# Histrionic Personality Disorder



## Cooper (Apr 18, 2008)

A friend of my soon to be ex sent me a link to the Cleveland Clinic web site and told me to take a look at this disorder, something I had never heard of before. When I read the symptoms I understood why, this fits my wife's profile to the letter except for the suicide part. For twenty years I have delt with these "symptoms". She was so good at selling herself I always felt I was the one with the problems and I just needed to except her as others saw her. Over the last several years her behavior has escalted to the point others started seeing her true colors, friends and family alike. At one point this past summer her friends planned an intervention to try and get her to stop sleeping around and appreciate what she had at home, she found out and was furious. 

I know she hasn't been diagnosed by a doctor but I have lived with her for all these years and I'm teeling you I have no doubt. The symptoms and family history are all there. 

If like me you have never heard of this disorder before do a Google search or go to (my.clevelandclinic.org/disorders/Personality_Disorders/hic_Histrionic_Personality...) I can't get the link to post here for some reason. 
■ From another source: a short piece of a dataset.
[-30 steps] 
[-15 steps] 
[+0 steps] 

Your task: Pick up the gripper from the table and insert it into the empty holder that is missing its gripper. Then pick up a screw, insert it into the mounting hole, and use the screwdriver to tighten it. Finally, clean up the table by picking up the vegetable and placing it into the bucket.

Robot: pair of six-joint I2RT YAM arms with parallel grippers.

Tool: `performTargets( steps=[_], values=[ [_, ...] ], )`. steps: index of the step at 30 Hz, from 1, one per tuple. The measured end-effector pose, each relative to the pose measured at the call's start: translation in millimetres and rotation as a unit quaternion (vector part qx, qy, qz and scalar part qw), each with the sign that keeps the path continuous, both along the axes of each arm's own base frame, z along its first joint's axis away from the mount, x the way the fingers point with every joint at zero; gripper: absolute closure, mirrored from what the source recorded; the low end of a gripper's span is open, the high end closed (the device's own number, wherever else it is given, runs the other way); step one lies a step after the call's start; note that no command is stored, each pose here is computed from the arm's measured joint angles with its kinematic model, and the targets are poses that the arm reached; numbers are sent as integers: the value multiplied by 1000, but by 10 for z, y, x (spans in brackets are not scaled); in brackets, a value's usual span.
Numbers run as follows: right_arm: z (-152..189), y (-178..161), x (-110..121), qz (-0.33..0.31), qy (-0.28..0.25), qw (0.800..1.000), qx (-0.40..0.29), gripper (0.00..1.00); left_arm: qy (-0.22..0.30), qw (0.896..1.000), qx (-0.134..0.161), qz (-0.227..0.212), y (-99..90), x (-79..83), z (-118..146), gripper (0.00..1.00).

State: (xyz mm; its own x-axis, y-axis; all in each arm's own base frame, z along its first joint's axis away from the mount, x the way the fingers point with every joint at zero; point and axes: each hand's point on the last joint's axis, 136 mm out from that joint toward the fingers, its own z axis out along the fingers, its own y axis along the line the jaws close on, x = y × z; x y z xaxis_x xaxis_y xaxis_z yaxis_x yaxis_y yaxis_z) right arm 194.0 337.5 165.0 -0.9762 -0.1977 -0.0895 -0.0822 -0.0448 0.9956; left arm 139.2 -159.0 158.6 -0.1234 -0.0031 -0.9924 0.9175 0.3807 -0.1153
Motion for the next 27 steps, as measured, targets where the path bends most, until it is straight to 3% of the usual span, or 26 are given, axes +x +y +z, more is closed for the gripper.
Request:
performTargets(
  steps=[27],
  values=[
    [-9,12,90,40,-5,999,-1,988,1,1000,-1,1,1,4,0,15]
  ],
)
If any of you have read and remember my post talking about my marriage you will see the connection.

Cooper


----------



## draconis (Oct 3, 2007)

Only a licenced doctor can say for sure her condition. If you are worried ask her to talk to her doctor.

draconis


----------



## Blanca (Jul 25, 2008)

ya, ive "diagnosed" my H a few times. I think i settled on narcissistic personality disorder...


----------



## voivod (Aug 7, 2008)

remember, diagonis is a doctor's protection against malpractice. it's the only way medication can be prescribed. that website is interesting. covers a whole lotta ground with a few maladies.


----------



## StrongEnough (Nov 25, 2008)

ljtseng said:


> ya, ive "diagnosed" my H a few times. I think i settled on narcissistic personality disorder...


:rofl:
I too have done the diagnosing my husband. I haven't yet settled on any one thing! It truly depends on the day!


----------



## maincourse99 (Aug 15, 2012)

Absolutely what my STBXW has. Very concerned with her appearance, needs constant validation, very flirtatious. She's cheated on me several times, and has now moved in with AP who "adores" her. I'm looking forward to being with a normal woman someday. The last several years have been brutal.


----------



## Acabado (May 13, 2012)

HPD aka attention wh0re drama queen.


----------



## costa200 (Jun 27, 2012)

I remember a time when a b*tch was just a b*tch... Now they get all these fancy names associated to them.


----------



## maincourse99 (Aug 15, 2012)

Simpler times costa. My b*tch of a STBXW didn't feel the need to work for the last 6 years, but still wanted the shoes and clothes so she could dress like a 43 yo teenager so she could be oogled by every man she came in contact with. One think I can say for sure, I learned a lot, I know the next woman I get involved with will be the polar opposite of her.


----------



## donkler (May 21, 2012)

I have read all the disorder things, and HPD is the closest thing to my STBXW I have read.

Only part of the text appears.